Among the lines below, count those containing the word "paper". Give the number only.
*** DATA UNDER STUDY
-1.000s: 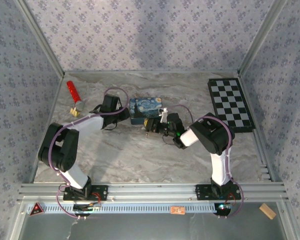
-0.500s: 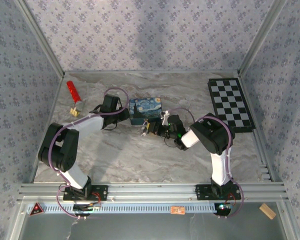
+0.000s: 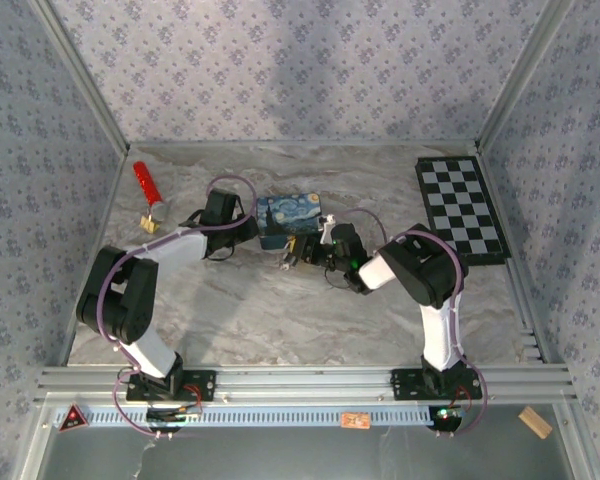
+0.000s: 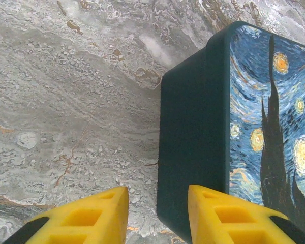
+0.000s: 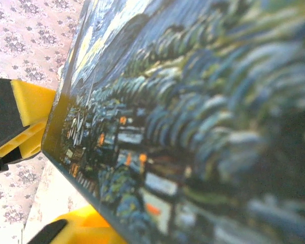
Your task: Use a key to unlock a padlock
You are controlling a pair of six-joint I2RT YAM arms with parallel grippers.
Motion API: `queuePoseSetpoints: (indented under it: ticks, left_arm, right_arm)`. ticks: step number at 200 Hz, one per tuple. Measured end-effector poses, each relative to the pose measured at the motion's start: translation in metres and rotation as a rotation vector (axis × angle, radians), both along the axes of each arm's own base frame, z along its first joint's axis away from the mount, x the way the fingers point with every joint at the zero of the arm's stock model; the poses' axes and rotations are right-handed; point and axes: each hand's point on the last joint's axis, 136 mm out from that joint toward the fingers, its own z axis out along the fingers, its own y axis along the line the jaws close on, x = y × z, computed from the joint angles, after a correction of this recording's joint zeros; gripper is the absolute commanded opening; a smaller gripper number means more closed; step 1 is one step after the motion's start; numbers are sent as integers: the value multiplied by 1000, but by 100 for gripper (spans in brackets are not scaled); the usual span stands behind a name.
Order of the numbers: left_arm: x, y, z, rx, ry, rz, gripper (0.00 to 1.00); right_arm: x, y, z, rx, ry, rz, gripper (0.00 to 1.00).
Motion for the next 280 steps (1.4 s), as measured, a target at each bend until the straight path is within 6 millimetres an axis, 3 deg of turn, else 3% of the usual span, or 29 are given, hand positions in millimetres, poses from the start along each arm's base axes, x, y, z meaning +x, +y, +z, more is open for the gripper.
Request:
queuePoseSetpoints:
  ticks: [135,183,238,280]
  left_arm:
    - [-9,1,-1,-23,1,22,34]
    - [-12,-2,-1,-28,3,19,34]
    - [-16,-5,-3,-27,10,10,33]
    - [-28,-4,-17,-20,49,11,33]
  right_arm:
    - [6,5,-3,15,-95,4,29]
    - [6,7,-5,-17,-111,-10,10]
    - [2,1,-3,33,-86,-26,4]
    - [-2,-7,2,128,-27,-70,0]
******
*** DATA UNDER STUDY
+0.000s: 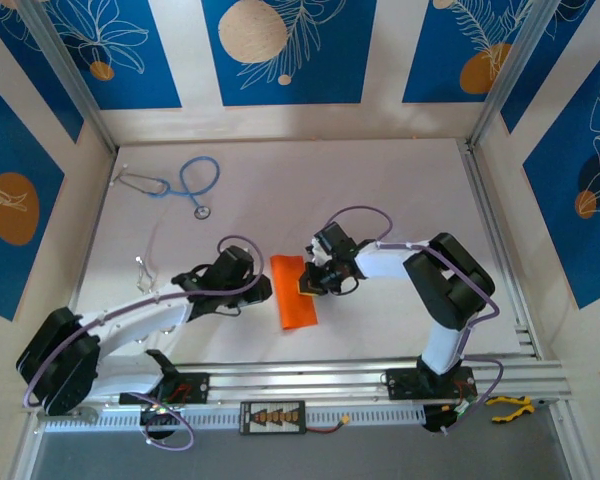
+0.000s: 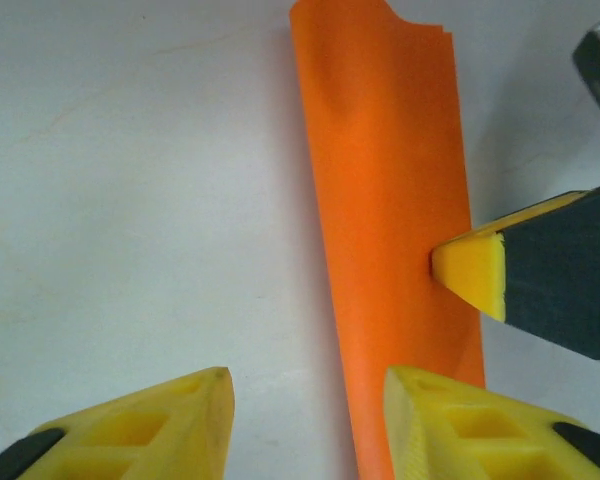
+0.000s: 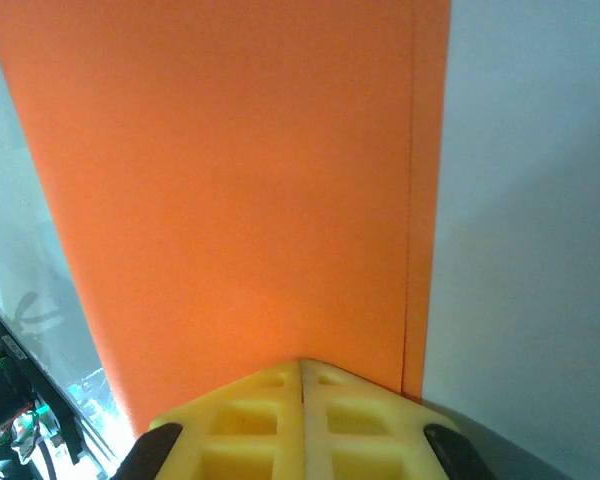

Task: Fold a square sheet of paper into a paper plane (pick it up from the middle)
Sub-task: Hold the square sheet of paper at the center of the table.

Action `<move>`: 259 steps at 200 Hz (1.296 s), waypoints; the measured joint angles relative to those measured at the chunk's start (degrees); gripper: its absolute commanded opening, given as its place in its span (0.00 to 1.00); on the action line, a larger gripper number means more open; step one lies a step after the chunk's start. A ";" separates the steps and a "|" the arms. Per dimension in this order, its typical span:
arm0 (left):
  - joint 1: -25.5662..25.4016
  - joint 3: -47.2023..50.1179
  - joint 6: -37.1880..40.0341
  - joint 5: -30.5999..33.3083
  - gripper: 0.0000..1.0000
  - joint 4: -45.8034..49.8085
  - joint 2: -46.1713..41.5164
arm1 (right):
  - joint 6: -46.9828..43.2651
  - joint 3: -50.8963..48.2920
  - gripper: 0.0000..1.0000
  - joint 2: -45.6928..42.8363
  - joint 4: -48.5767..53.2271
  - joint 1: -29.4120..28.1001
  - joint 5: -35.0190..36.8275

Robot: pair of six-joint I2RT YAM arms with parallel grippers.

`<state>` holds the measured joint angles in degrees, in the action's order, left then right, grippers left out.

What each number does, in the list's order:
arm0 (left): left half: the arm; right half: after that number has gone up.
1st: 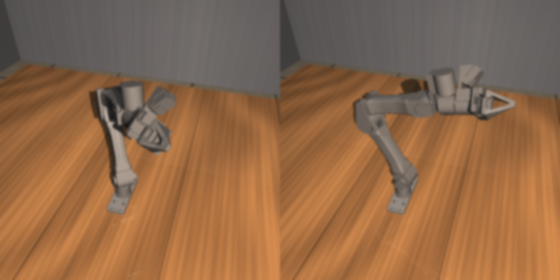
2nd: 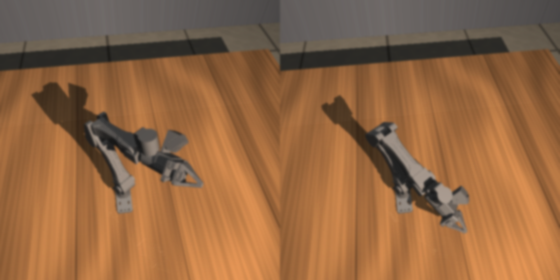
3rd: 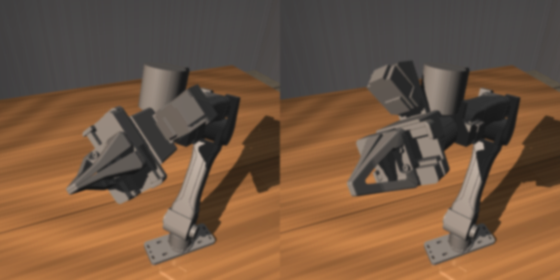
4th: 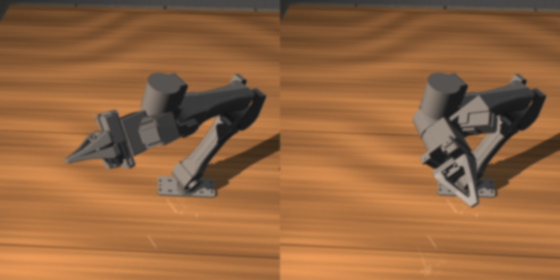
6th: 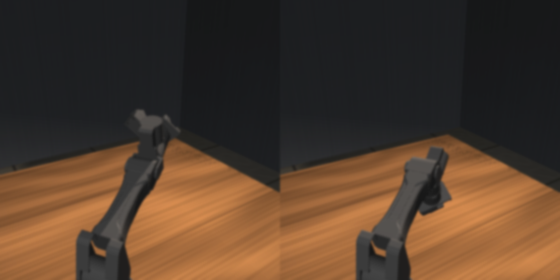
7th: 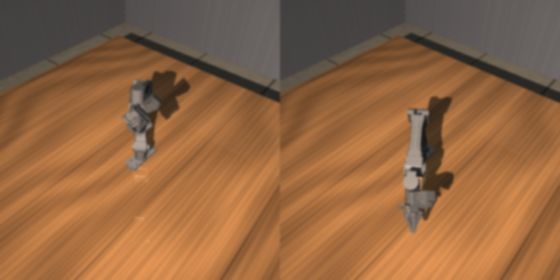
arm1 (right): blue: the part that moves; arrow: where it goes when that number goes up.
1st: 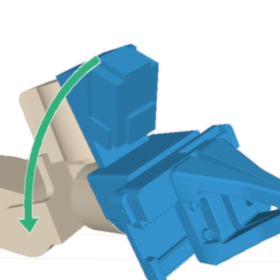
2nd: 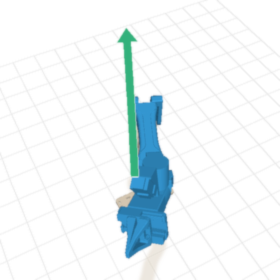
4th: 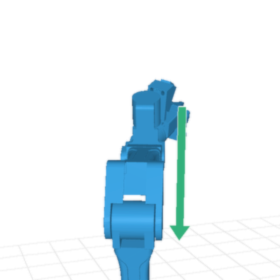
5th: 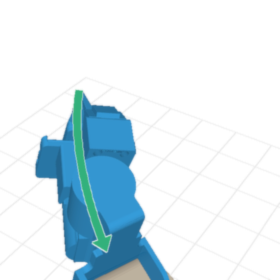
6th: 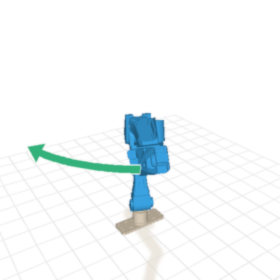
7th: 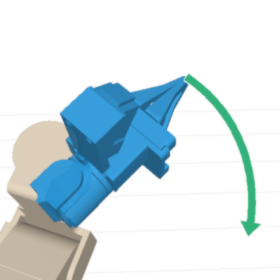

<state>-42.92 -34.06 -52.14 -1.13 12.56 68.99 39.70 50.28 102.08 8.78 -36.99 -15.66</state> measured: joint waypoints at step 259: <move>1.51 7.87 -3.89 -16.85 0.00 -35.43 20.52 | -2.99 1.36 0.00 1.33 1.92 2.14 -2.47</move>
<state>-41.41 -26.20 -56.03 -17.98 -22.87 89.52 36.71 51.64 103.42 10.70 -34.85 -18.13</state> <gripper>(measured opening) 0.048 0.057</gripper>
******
▶ **ANSWER BOX**:
2